Activity
Among the records below, find the line that has "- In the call"; from there, give the lines again exactly, and stop after the line that has "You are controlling".

>>>>>

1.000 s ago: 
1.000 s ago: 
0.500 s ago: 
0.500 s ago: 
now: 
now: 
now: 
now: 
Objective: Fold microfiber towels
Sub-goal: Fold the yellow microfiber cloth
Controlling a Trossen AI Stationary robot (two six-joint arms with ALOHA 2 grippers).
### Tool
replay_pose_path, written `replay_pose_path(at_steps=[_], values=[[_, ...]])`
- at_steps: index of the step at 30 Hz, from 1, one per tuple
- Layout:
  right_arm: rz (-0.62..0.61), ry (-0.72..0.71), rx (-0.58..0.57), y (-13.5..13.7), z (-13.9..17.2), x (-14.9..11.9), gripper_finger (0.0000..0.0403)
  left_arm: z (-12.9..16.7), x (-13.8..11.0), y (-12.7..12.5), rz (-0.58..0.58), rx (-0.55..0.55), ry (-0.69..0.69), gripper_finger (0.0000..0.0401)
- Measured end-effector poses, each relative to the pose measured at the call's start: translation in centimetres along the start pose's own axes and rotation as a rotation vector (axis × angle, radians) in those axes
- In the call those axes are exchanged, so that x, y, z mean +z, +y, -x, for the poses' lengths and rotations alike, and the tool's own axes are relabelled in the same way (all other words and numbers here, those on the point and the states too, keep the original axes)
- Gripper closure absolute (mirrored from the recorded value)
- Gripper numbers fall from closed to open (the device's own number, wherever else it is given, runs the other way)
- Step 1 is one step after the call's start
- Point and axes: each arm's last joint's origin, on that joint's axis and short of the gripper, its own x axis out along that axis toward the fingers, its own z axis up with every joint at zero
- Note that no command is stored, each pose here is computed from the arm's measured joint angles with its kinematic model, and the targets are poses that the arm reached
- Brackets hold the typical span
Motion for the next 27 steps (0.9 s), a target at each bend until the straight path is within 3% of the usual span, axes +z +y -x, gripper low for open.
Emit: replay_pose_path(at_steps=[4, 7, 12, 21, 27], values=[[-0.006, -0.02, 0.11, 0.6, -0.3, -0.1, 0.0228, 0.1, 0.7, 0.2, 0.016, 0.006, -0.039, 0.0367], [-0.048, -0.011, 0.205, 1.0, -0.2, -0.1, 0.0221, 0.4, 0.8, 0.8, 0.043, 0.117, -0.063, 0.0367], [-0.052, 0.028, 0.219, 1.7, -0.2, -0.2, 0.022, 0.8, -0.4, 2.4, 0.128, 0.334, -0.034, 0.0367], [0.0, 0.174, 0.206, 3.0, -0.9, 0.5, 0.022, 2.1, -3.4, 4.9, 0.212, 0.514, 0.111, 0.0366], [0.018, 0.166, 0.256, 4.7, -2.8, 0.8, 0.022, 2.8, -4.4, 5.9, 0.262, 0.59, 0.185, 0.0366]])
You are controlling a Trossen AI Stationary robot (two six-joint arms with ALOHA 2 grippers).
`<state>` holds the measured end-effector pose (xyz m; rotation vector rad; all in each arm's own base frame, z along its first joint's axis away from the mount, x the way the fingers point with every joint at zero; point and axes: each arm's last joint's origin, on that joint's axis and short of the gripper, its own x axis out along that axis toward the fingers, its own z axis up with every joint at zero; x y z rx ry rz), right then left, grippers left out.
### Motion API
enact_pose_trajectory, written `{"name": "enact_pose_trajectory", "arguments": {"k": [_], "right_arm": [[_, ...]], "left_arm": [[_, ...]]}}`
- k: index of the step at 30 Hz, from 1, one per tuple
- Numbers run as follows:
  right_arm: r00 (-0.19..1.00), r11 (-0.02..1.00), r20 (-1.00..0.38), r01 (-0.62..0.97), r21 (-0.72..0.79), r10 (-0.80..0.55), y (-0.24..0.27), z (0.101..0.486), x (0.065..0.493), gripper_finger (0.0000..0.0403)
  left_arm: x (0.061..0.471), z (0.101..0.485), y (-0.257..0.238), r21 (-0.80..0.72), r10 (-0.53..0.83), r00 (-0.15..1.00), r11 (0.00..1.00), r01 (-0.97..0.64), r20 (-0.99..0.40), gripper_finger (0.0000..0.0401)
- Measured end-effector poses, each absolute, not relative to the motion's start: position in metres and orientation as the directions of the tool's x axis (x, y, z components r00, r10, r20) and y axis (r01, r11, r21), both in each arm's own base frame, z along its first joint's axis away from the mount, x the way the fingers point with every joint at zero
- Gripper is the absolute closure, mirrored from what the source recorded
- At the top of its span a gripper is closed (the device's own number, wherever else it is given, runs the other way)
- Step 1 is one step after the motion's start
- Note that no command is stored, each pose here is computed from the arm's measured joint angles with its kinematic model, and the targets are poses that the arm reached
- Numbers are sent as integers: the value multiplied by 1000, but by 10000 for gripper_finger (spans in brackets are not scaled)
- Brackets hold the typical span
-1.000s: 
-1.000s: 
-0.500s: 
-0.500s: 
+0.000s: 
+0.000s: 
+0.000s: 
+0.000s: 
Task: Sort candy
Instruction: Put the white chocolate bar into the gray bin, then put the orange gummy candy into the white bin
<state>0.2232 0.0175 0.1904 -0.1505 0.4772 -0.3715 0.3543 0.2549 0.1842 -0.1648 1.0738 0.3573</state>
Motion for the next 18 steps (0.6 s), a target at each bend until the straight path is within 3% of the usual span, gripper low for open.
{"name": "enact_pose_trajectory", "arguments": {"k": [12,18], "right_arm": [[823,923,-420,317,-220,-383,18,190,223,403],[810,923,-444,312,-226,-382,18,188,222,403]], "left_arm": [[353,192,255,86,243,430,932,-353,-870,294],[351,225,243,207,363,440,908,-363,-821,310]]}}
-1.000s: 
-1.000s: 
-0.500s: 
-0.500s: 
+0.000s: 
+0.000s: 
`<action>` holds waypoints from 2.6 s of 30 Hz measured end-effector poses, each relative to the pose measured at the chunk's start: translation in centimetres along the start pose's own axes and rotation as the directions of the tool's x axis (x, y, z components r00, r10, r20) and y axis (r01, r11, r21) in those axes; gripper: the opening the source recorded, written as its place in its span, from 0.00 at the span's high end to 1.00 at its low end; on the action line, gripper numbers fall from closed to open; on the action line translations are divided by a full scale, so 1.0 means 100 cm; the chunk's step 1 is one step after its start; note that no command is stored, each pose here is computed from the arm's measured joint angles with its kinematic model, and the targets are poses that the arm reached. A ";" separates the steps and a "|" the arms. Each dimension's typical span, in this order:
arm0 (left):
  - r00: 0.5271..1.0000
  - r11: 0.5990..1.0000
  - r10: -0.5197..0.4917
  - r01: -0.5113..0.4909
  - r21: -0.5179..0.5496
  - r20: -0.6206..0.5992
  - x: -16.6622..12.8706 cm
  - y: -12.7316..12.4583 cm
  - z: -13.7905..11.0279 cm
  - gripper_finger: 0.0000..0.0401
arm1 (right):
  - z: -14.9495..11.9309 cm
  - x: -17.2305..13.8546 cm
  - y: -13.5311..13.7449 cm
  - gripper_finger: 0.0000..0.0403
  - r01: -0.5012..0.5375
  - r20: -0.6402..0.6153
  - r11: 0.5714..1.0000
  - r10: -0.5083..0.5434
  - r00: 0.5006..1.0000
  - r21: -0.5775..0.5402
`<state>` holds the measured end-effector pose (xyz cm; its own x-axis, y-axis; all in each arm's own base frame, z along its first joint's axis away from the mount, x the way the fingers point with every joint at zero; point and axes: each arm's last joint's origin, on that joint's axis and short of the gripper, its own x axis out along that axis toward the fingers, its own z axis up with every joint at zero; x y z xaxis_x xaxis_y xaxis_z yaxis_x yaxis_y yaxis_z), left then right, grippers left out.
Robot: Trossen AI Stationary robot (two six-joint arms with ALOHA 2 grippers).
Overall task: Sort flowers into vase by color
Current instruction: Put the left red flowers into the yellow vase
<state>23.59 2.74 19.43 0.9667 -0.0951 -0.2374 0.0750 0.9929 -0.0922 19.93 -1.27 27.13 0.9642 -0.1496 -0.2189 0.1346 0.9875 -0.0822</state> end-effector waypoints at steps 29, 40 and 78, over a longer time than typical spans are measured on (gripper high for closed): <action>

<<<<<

Solution
- In the call those axes are exchanged, so that x, y, z mean +z, +y, -x, for the poses' lengths and rotations alike, and the tool's own axes are relabelled in the same way (all other words and numbers here, those on the point and the states too, keep the original axes)
- Gripper closure absolute (mirrored from the recorded value)
- Gripper numbers fall from closed to open (the device's own number, wherever else it is given, runs the other way)
- Step 1 is one step after the call's start
- Point and axes: each arm's last joint's origin, on that joint's axis and short of the gripper, its own x axis out along that axis toward the fingers, its own z axis up with every joint at zero
- Note that no command is stored, each pose here is computed from the arm's measured joint angles with its kinematic model, and the targets are poses that the arm reached
- Brackets hold the typical span
Motion for the next 27 steps (0.9 s), a target at each bend until the straight path is within 3% of the usual span, axes +z +y -x, gripper low for open.
Emit: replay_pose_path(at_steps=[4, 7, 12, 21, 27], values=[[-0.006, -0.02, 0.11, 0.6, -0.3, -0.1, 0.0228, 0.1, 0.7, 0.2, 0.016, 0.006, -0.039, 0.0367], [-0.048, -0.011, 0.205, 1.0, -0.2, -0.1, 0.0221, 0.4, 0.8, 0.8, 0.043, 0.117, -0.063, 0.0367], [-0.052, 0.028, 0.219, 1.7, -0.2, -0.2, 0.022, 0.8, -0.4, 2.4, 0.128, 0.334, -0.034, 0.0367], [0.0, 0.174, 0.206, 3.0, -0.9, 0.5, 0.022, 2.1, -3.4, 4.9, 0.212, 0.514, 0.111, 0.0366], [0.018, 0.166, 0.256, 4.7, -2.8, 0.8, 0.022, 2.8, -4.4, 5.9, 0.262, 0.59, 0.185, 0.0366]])
You are controlling a Trossen AI Stationary robot (two six-joint arms with ALOHA 2 grippers).

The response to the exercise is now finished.